Maltodextrine, Gateau pour le Sport : est-ce efficace, indispensable ?
Nicolas AUBINEAU - Diététicien D.E (D.U Nutrition du Sport)
Sébastien PELTIER - PhD Spécialiste en Nutrition Sportive

Le marathon, une course historique de 42,195 km, est une épreuve d’autant plus mythique quand elle se déroule dans une grande ville comme Paris. S’engager sur la ligne de départ nécessite une longue et rigoureuse préparation physique. Pour partir dans les meilleures conditions, il est également important d’adopter une stratégie nutritionnelle adéquate la semaine précédant le départ, la veille, lors du petit déjeuner et la longue phase d’attente avant le départ. A ce titre, la science de la nutrition sportive a bien évolué depuis une quarantaine d’années.

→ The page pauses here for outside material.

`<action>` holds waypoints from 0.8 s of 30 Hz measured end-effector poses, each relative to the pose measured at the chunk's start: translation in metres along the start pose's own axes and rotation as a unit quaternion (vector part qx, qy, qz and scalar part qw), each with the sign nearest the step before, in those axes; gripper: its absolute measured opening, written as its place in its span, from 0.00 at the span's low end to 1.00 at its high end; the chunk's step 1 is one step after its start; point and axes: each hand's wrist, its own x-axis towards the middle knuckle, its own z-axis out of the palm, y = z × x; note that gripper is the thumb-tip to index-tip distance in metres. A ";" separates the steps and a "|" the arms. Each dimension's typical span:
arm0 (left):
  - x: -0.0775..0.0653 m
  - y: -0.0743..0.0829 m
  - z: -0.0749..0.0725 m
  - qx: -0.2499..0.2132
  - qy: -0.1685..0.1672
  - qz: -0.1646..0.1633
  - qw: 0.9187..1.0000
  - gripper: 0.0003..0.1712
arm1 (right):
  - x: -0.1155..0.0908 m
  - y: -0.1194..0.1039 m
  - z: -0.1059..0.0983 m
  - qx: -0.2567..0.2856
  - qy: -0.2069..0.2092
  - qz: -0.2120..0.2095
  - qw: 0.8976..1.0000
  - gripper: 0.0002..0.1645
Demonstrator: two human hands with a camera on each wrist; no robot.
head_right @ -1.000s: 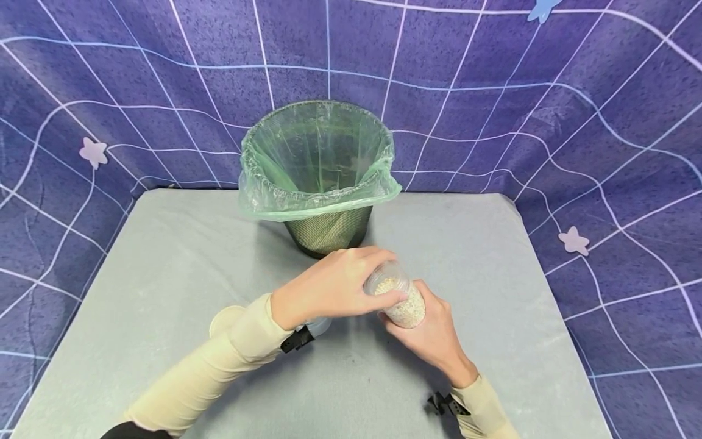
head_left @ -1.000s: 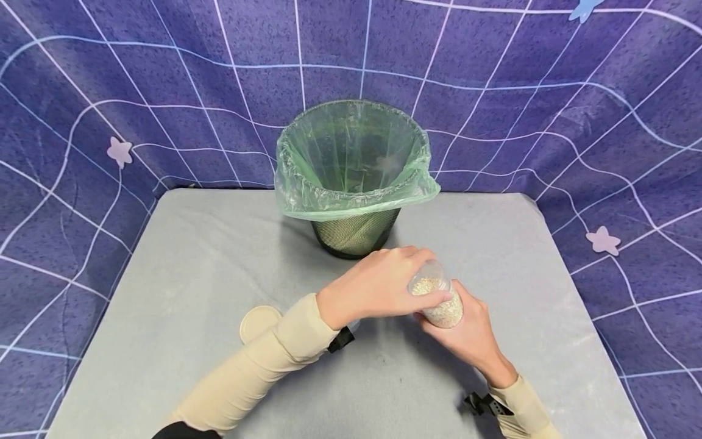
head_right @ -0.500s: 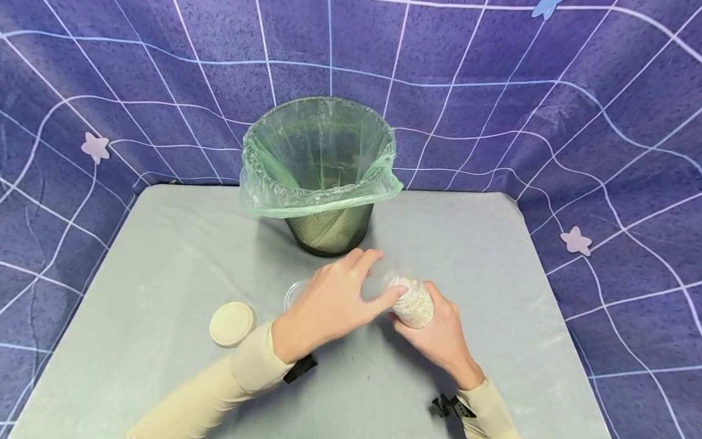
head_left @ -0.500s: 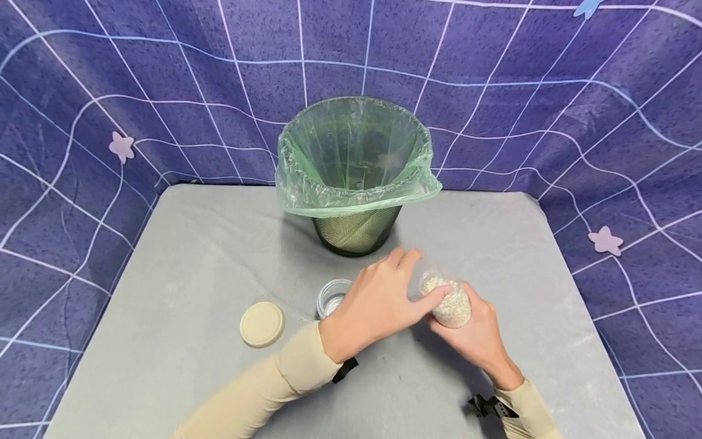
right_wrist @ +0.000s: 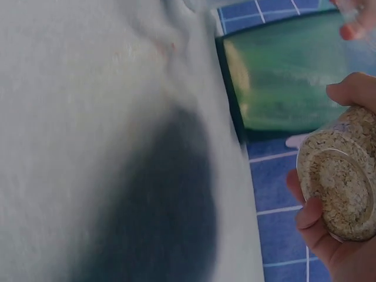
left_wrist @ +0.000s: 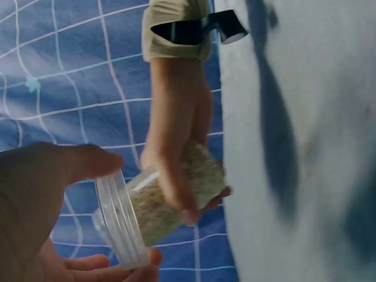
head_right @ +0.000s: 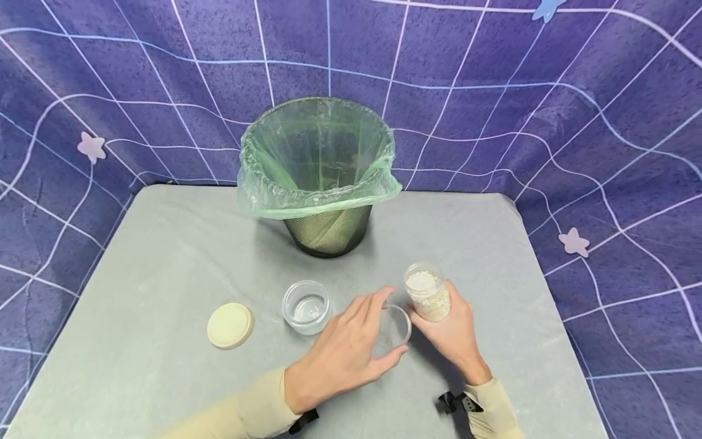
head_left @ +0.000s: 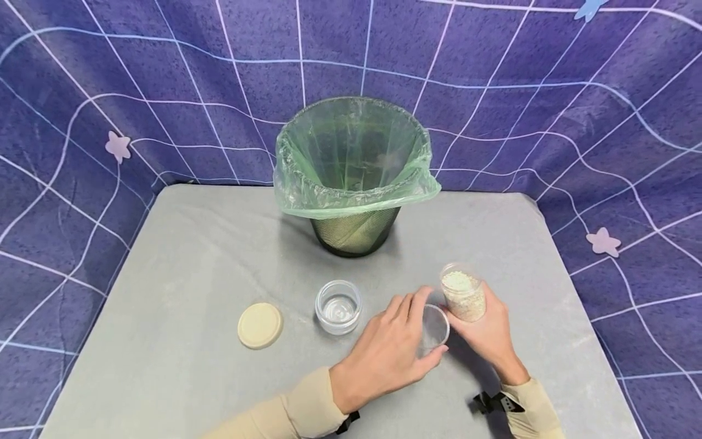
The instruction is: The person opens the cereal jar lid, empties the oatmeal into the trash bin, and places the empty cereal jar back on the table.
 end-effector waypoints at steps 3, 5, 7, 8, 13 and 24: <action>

Nous allons voir concrètement ce qu’il faut consommer la semaine d’avant le départ (notamment pour savoir si la Maltodextrine couramment appelé « Malto » est nécessaire 3 jours avant), le diner idéal la veille de la course et un comparatif entre un petit déjeuner simple (réalisable dans votre hôtel) et les gateaux pour le sport que l’on trouve sur le marché => partie très instructive !
Maltodextrines 3 jours avant ? En savoir plus
De nombreux spécialistes se sont attachés à étudier les effets d’une surcharge glucidique, encore appelée surcompensation glycogénique, lors des derniers jours.
Le Mur du 30ème Km
Un peu d’histoire. Tout commence avec le fameux « mur du marathon » que beaucoup d’entre nous ont subi de plein fouet. Ce mur correspond à un gros coup de fatigue. Sur le plan biochimique, cela correspond également à une diminution importante des stocks de glycogène musculaire, notre super carburant glucidique de l’effort. A partir de la fin des années 1960, les spécialistes en nutrition sportive ont donc cherché des solutions pour prendre le départ avec des stocks élevés de glycogène musculaire. L’idée est bien sûr que plus nos stocks sont élevés au départ, plus l’arrivée du mur sera éloignée.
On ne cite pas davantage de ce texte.